T3 brokers have the ability to use CPU credits to temporarily burst performance. Use T3 brokers for low-cost development if you are testing small to medium streaming workloads, or if you have low-throughput streaming workloads that experience temporary spikes in throughput. For more information about T3 instance types, see Amazon EC2 T3 Instances.

The broker instance type will affect the maximum number of partitions that each broker can support. This recommendation provides the recommended maximum number of partitions (including replica partitions) per broker. Perform testing to determine the right instance type for your brokers.

Number of brokers per cluster

Use the Amazon MSK Sizing and Pricing spreadsheet to determine the correct number of brokers for your Amazon MSK cluster. This spreadsheet provides an estimate for sizing an Amazon MSK cluster and the associated costs of Amazon MSK compared to a similar, self-managed, EC2-based Apache Kafka cluster.

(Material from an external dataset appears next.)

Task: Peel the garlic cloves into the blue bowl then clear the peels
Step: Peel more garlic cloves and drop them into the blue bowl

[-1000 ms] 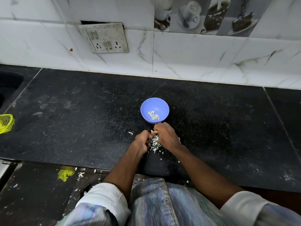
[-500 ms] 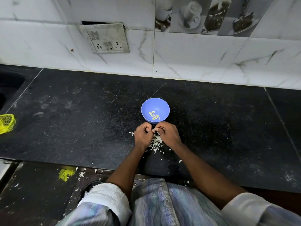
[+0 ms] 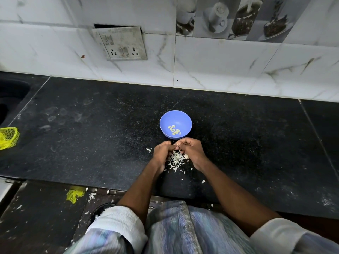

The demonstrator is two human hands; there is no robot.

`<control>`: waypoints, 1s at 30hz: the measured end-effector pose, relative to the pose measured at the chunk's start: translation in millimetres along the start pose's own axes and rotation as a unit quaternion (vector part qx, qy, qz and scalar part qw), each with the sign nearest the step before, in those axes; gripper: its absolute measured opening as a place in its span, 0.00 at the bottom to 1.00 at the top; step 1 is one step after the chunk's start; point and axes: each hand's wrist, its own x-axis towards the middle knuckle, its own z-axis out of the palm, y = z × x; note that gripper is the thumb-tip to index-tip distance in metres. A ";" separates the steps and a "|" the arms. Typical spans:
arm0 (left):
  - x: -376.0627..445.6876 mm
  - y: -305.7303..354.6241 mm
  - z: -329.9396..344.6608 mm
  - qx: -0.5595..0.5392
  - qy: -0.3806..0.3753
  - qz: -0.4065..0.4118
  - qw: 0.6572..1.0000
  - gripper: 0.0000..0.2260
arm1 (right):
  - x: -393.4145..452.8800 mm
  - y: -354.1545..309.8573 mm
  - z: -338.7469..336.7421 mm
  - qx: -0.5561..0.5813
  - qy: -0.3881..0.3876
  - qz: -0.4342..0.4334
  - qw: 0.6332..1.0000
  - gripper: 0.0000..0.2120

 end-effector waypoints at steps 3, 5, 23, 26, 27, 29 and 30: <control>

Input parameters in the spreadsheet

Basic parameters:

Ingestion rate (MBs): Number of messages/second divided by average message size going into the cluster.
Replication factor: replication factor setting for Apache Kafka.
Total data out (MBs): similar to ingestion rate, but for messages leaving the cluster.
Retention: how long is data retained in cluster in hours. It is recommended to choose an average retention period across topics for the sizing exercise.
Encryption in-transit: TLS encryption in-transit activated. TLS encryption consumes additional CPU.
EBS disk utilization: Desired percentage usage of EBS volumes. It is good to have some headroom to scale. You can also leverage the auto expansion feature to set target disk utilization and maximum scaling capacity.

Advanced parameters:

Number of AZs: AWS recommends three AZs.
Nearest replica fetching (Apache Kafka 2.4.x): reduce latency and cross-AZ data transfer.
Lagging consumer percentage.
Broker Safety Factor: Number of brokers that can go offline without affecting performance.
RAM data cached, in seconds.

Based on these inputs, the following outputs are returned:

Storage load (required, provisioned storage and Total IOPS)
Networking (Read/Write throughput, MB/s)
Data Transfer (Cross-AZ and inter-broker replication traffic)
Memory (RAM, GB)

Based on these outputs and the instance type selection in the summary section of the Sizing and Pricing spreadsheet, depending on production/test instances and number of partitions, the spreadsheet will provide the recommended number of brokers. The Sizing and Pricing spreadsheet is the result of running a test workload with three consumers, and ensuring that P99 write latencies are below 100 ms. This may not necessarily reflect your workload or performance expectations. Use this spreadsheet as a starting point and run performance tests for your workloads after provisioning the cluster.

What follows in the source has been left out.